The frozen parameters for that task, or null if not found.

GetNetworkStats()

Gets statistics about the progressive network structure.

public Dictionary<string, object> GetNetworkStats()

Returns

Dictionary<string, object>

Dictionary with network statistics.

ModifyGradients(INeuralNetwork<T>, Vector<T>)

Modifies the gradient to prevent catastrophic forgetting.

public Vector<T> ModifyGradients(INeuralNetwork<T> network, Vector<T> gradients)

Parameters

network INeuralNetwork<T>

The neural network being trained.

gradients Vector<T>

The gradients from the current task loss.

Returns

Vector<T>

Modified gradients that protect previous task knowledge.

Remarks

For Beginners: Some continual learning strategies work by modifying the gradients (the update directions for weights) rather than adding a loss term. This method takes the gradients computed from the current task and modifies them to avoid interfering with previously learned tasks.
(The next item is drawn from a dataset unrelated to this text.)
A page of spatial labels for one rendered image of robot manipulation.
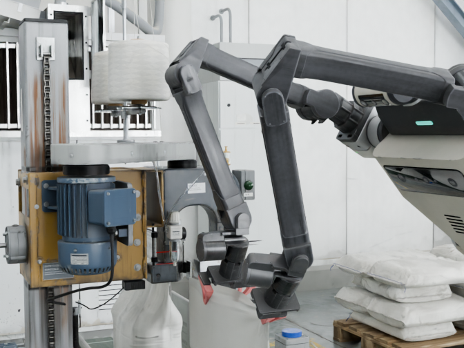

For example, in Gradient Episodic Memory (GEM), if a gradient would hurt performance on stored examples from previous tasks, it's projected to the closest gradient that doesn't interfere with those examples.

If a strategy doesn't use gradient modification, this should return the gradients unchanged.

Reset()

Resets the strategy, clearing all stored task information.

public void Reset()

Remarks

For Beginners: This method clears all the information the strategy has accumulated about previous tasks. After calling this, the network will be free to learn new tasks without any constraints from previously learned tasks.

Use this when you want to start fresh or when you're done with a sequence of tasks and want to begin a new independent sequence.